今回は野村芳太郎監督による岩下志麻の復讐劇を選択。
彼はよく岩下志麻を起用する、あまり知られた作品ではないが「命果てるまで」という作品ではかなりの脇役だが一番オーラがあるのが岩下志麻だ。その他にも「鬼畜」や「女の一生」に出演している。岩下志麻を観たいのなら彼女の良さを1番見出し理解している(と個人的に私は思っている)野村芳太郎監督作品を観るのが1番だと思う。
父親を殺された娘の復讐劇、序盤から男を簪で一刺しする。「父ちゃん、殺ったよ。私等々やったのよ。」彼女の復讐劇はここから始まる、殺すべき相手は1人ではなく複数居たのだ。娘は復讐心に飲み込まれ、色目を使い、心だけでなく体を利用して犯行を進める。

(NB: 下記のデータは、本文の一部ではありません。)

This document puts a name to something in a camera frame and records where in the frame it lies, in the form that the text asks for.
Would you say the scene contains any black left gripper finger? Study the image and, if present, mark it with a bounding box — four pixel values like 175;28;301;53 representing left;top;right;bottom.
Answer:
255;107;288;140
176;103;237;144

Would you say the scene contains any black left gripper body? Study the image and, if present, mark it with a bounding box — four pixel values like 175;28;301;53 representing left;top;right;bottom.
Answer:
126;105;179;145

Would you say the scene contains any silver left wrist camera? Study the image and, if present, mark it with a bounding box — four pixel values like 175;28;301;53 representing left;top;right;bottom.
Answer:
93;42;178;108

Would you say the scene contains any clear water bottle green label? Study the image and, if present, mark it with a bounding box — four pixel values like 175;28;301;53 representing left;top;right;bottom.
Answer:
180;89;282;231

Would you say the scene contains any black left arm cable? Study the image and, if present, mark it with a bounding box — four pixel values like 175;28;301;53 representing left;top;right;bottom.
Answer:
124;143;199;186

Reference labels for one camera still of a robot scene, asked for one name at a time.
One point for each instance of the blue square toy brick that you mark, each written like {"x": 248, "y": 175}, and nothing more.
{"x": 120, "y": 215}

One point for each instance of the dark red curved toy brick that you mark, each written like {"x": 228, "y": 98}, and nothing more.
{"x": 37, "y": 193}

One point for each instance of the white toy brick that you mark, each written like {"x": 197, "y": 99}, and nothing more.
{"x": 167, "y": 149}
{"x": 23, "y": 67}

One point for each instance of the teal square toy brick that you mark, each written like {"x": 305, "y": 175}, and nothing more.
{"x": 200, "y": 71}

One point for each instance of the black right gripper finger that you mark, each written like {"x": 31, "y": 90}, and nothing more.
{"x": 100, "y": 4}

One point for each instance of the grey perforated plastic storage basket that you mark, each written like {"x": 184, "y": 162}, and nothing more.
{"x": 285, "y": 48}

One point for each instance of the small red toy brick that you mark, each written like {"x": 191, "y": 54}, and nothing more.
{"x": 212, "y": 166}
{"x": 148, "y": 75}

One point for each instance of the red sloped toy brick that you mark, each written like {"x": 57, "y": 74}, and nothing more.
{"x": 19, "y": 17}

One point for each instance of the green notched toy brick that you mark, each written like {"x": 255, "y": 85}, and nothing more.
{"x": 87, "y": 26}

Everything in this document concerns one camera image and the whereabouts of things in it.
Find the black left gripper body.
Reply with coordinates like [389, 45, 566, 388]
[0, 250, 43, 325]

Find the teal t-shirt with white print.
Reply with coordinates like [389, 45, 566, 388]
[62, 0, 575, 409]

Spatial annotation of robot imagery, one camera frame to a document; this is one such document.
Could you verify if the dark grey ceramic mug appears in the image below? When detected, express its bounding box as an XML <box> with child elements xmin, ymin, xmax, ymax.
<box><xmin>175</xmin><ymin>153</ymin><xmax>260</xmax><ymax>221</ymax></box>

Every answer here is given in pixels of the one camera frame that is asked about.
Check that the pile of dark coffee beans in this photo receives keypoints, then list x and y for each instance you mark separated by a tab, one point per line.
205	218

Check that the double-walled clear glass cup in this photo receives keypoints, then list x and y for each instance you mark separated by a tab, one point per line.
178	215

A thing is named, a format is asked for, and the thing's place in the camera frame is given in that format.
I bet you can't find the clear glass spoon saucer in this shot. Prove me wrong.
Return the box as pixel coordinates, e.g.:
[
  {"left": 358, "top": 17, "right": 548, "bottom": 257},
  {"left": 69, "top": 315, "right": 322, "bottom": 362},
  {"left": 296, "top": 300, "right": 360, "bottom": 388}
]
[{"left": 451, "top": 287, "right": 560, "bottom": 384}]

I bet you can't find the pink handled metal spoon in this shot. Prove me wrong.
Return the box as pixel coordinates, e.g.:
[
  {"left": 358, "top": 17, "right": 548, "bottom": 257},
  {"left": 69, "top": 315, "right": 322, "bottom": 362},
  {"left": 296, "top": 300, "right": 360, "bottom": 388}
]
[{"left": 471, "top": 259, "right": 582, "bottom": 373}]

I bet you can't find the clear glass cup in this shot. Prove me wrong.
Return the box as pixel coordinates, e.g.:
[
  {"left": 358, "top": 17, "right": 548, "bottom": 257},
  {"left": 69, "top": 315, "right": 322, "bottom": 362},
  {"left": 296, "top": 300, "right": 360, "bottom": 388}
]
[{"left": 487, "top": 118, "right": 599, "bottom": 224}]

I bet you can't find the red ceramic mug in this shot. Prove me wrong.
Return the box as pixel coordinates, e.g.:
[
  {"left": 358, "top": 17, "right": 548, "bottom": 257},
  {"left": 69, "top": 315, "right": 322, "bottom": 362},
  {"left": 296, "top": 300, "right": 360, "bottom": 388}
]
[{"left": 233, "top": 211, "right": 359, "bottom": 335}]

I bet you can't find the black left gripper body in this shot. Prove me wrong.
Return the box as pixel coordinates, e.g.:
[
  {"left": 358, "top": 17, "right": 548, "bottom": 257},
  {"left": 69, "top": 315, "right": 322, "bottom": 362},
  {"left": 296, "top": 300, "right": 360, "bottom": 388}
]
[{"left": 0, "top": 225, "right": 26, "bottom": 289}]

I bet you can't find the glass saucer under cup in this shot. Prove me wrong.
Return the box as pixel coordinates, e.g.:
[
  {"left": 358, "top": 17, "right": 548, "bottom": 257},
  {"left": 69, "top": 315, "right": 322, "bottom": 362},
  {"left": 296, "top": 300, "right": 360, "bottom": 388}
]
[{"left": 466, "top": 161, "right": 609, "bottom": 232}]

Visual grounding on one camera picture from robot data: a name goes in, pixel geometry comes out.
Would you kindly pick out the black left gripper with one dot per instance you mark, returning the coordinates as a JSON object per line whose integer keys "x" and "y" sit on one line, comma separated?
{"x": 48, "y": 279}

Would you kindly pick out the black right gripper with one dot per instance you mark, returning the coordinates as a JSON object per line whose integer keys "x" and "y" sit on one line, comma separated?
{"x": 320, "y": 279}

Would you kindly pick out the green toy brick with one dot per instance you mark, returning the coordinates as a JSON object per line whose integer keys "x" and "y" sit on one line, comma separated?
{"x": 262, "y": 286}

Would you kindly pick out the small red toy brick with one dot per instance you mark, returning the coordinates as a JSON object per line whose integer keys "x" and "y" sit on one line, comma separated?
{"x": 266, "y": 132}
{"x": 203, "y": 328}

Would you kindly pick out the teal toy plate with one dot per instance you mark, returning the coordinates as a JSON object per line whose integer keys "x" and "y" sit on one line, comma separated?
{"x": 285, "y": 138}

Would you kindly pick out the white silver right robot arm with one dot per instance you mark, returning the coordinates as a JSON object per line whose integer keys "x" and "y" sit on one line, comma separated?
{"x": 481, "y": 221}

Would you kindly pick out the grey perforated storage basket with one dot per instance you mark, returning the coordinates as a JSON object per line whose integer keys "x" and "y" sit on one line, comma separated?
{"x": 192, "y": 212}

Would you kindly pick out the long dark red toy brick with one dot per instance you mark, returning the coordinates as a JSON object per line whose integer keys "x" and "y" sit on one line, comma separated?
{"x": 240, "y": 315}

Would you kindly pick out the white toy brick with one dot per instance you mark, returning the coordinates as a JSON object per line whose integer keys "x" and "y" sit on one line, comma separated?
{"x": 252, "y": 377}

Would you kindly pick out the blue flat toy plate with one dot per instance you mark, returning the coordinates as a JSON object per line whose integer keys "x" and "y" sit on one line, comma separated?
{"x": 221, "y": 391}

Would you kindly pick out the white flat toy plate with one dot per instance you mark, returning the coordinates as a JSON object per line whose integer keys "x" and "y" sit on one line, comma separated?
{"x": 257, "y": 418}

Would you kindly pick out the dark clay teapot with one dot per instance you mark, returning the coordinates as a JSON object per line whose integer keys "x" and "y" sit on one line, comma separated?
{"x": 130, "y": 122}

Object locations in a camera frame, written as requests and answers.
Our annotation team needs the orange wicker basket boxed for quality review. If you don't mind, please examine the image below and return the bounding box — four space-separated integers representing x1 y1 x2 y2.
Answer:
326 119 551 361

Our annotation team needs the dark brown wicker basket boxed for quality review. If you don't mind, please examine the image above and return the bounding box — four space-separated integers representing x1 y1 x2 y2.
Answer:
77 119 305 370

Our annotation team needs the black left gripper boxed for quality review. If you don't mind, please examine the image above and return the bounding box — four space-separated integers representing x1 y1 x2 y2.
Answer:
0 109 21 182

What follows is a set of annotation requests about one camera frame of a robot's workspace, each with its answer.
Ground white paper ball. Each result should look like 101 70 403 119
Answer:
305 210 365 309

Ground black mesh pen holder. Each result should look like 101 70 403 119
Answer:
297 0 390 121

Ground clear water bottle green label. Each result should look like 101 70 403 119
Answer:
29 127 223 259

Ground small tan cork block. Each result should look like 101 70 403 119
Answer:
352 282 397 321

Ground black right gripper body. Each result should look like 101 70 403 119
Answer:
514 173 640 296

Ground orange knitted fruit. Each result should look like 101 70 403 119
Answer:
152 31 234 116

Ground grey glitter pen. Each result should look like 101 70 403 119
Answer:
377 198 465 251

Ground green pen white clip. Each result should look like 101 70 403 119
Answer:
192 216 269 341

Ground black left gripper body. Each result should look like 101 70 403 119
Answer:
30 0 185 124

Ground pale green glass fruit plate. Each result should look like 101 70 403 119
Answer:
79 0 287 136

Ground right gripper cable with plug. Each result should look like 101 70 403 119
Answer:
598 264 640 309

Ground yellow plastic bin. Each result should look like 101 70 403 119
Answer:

岩下志麻だけでなく、悪徳医者の妻として心を病める女を演じた千之赫子(始めてみる顔だった為調べたのだがこの映画自体の情報が少なく彼女で合っているのかが少し不安である)の「死んでやるよ死んでやる」と冷や汗をかきながら言う鋭い芝居に惹かれた。
この作品であらゆる女性を演じた岩下志麻、男の前で可愛いこぶり、桃色の着物を着飾って高笑いをする姿、仕草、表情の一つ一つが色っぽく艶がある。芝居の上に芝居を重ねる、男の前では何も知らない女性を演じるが実際は今にも殺したくて仕方がない復讐心に溺れてる女。
かなりコントラストのかかった外見と内見、ここが入れ替わる際にかかるBGMは不気味だった、野村芳太郎監督はミステリー物に入れてくるBGMのセンスがかなり光っている、ヒッチコックの様なお洒落さもある。「ふふふふふ....ふ..ふふふ...っははははは!!!!!」と徐々に高笑いする彼女は狂気に満ちていた。毎度、犯人に犯行時の出来事や印象をしっかり聞き出す事でより強い復讐心を抱き一思いに簪を刺す姿、髪が乱れている岩下志麻も着物が乱れている岩下志麻、頗る美しかった。彼女の芝居は「これが芝居というものよ」と見せつけてくる気がしてゾクゾクする。